There are a couple of points to make on that. The tax is levied at a percentage rate so, naturally, the level of the visitor levy falls when accommodation costs less. There are provisions in the bill to allow a visitor levy scheme to apply only between certain dates, and that can be fairly broad. It can, for example, run from Easter to the last Sunday in September. It does not have to be just specific dates; it can also be times of the year.
That is helpful.
To return to your previous question, section 4(1) will apply where the accommodation is not somebody’s “usual place of residence” so, by definition, if people do not have another usual place of residence, they would be beyond the scope of the bill.
That is helpful. Thank you.
I will pick up on something that you might have said in your opening remarks, Ben, but that you also mentioned when you were talking to Ivan McKee about local authorities. You said that the system would be reported on every year. Will it be reported on to the Scottish Government?
No. In line with the Chartered Institute of Public Finance and Accountancy accounting rules, local authorities must publish the amount of money that has been collected, the amount of money that has been used for administration every year and the performance of the scheme by reference to its objectives. They must do that every year.
Okay. That is great: it sounds very straightforward.
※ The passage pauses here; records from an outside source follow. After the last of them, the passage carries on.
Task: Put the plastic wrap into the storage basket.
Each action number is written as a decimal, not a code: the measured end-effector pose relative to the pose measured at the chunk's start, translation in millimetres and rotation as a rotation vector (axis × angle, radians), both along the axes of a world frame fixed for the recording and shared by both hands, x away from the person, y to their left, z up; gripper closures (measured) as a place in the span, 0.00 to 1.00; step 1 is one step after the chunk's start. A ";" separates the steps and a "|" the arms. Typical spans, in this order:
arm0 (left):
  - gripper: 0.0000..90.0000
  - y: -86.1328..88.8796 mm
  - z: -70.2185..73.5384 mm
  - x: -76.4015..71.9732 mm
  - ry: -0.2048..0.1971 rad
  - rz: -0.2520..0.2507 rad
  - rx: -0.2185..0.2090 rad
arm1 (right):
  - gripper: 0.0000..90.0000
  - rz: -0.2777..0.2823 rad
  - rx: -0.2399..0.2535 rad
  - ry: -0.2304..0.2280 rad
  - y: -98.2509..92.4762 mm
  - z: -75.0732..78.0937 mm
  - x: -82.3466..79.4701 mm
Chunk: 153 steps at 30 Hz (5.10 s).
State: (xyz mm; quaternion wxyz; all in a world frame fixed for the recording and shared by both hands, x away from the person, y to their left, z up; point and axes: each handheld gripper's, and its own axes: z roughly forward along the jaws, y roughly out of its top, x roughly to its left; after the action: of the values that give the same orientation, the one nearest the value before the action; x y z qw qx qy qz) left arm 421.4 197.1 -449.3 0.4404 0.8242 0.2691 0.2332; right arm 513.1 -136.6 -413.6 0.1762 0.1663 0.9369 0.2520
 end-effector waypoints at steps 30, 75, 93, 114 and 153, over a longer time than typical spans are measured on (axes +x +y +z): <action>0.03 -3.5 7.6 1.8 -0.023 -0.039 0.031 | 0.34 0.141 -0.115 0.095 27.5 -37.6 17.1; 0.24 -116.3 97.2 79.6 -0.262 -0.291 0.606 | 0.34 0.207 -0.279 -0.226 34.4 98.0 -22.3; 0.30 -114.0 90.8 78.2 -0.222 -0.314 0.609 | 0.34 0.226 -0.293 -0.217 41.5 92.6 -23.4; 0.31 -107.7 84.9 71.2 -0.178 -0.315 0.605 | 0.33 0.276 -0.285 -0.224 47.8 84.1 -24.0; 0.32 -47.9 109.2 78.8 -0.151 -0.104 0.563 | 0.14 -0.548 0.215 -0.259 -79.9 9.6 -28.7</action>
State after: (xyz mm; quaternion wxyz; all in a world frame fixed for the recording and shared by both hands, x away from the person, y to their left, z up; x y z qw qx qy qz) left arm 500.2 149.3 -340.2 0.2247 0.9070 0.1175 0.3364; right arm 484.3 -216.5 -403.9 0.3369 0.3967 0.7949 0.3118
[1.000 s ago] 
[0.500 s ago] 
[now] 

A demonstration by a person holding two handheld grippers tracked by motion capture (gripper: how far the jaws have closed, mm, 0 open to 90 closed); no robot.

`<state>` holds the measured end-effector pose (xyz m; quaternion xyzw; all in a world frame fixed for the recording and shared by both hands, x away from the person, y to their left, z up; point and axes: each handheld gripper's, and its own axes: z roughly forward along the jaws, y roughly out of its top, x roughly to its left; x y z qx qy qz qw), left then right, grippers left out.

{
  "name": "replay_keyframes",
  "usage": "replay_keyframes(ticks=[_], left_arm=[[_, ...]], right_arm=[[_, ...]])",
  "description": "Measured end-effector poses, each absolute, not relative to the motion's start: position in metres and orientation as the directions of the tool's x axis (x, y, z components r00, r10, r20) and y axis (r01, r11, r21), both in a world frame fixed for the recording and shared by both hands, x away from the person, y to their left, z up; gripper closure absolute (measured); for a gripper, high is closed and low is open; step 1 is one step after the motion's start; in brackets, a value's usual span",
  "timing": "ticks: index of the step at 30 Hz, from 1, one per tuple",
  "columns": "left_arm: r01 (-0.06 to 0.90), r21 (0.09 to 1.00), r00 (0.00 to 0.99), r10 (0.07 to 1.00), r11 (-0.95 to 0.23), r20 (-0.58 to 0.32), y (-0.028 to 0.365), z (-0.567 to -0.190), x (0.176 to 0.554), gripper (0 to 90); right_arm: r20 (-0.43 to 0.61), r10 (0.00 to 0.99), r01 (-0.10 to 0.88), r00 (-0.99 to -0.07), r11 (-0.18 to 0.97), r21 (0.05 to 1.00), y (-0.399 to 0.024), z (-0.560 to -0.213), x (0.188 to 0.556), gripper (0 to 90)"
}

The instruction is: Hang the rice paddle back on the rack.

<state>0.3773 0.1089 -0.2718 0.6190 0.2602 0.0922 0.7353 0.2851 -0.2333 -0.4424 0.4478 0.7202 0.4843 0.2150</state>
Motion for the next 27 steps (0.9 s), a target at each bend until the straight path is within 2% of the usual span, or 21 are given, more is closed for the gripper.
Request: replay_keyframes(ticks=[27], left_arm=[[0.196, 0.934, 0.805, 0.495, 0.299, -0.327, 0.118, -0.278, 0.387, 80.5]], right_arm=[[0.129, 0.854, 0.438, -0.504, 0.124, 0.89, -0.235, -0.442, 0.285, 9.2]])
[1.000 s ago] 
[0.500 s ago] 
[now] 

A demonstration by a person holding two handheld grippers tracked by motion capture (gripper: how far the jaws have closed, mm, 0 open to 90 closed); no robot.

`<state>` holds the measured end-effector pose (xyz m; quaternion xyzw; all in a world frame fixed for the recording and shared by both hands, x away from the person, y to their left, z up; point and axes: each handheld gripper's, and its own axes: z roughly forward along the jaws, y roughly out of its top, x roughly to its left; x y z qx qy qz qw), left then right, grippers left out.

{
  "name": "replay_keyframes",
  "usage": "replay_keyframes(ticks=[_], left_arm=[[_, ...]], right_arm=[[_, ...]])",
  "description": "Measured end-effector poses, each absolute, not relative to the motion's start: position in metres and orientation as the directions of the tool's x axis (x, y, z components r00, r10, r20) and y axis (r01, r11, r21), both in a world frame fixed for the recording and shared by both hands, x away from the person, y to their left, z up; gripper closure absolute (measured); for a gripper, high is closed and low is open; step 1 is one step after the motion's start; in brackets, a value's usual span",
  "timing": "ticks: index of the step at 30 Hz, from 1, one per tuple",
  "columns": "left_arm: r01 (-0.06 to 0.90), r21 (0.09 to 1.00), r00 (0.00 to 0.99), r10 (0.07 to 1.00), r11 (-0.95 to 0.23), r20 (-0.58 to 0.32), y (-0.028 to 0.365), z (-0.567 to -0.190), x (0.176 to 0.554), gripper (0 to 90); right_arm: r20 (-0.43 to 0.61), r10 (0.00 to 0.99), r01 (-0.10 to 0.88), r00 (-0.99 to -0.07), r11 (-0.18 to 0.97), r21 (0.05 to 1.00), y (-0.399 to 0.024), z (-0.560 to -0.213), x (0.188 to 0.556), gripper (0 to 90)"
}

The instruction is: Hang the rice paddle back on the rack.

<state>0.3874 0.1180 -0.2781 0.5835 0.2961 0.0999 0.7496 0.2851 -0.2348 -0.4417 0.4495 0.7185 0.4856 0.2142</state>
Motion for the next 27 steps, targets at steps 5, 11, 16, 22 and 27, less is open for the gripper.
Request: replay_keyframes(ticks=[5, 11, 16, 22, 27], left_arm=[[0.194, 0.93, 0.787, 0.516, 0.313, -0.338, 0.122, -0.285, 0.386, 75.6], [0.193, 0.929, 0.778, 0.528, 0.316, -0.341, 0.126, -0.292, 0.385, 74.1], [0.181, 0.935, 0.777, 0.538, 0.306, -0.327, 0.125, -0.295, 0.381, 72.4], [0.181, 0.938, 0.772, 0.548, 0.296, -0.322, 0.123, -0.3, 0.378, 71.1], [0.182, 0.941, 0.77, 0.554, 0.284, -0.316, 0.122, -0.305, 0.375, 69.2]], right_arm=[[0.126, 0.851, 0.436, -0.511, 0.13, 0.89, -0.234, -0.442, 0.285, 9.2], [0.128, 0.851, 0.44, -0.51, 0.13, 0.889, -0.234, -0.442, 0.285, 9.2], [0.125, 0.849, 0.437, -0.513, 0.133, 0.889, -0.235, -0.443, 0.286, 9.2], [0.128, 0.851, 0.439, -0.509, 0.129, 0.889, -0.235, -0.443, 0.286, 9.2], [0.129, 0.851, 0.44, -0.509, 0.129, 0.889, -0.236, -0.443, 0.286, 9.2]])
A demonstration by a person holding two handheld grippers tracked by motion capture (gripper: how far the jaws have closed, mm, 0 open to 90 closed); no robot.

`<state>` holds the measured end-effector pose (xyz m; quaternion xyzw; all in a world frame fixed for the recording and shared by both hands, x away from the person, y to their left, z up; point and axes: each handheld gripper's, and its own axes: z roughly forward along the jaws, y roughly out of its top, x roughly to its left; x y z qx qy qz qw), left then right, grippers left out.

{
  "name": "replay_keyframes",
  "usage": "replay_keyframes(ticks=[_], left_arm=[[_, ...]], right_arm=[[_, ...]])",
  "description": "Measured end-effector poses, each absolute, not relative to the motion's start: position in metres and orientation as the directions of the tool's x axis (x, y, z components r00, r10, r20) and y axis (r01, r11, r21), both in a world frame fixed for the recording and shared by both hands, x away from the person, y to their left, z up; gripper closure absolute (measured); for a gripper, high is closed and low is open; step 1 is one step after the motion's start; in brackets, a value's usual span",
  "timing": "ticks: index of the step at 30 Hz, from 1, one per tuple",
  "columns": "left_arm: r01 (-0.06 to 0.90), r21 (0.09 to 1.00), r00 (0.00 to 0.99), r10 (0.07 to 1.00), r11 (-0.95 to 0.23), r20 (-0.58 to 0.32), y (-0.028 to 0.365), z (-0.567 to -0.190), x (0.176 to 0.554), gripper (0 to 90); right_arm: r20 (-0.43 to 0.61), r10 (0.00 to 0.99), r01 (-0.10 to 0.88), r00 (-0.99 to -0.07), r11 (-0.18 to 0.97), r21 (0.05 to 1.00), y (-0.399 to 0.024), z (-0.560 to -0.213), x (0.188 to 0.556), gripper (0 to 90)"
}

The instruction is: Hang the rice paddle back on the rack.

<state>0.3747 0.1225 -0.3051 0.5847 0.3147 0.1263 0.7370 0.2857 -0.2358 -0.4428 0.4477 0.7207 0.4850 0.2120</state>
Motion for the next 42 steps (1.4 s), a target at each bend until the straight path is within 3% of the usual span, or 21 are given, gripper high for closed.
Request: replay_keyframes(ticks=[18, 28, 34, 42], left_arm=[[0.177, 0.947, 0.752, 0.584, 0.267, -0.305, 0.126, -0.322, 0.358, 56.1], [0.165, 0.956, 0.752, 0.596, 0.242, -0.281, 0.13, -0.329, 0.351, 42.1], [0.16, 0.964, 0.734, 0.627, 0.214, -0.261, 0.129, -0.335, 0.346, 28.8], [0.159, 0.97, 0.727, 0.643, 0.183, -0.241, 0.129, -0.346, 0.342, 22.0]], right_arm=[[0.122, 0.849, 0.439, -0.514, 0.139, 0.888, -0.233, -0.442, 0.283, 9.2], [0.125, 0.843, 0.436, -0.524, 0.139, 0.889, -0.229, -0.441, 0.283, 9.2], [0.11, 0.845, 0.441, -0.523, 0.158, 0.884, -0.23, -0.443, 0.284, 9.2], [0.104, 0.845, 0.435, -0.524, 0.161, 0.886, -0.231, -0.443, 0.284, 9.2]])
One of the other things that come up with us in conversations about the new deal is the onerous reporting that local authorities often end up having to do for national schemes, but that sounds pretty straightforward. I just wanted to check that.
Thank you so much for coming this morning—it has been really helpful. We got all our burning questions answered and we have a lot more clarity on the bill, which I really appreciate.
Because we agreed at the start of today’s meeting to take the next items in private, that was the last public item for today. Thank you.10:30 Meeting continued in private until 11:01.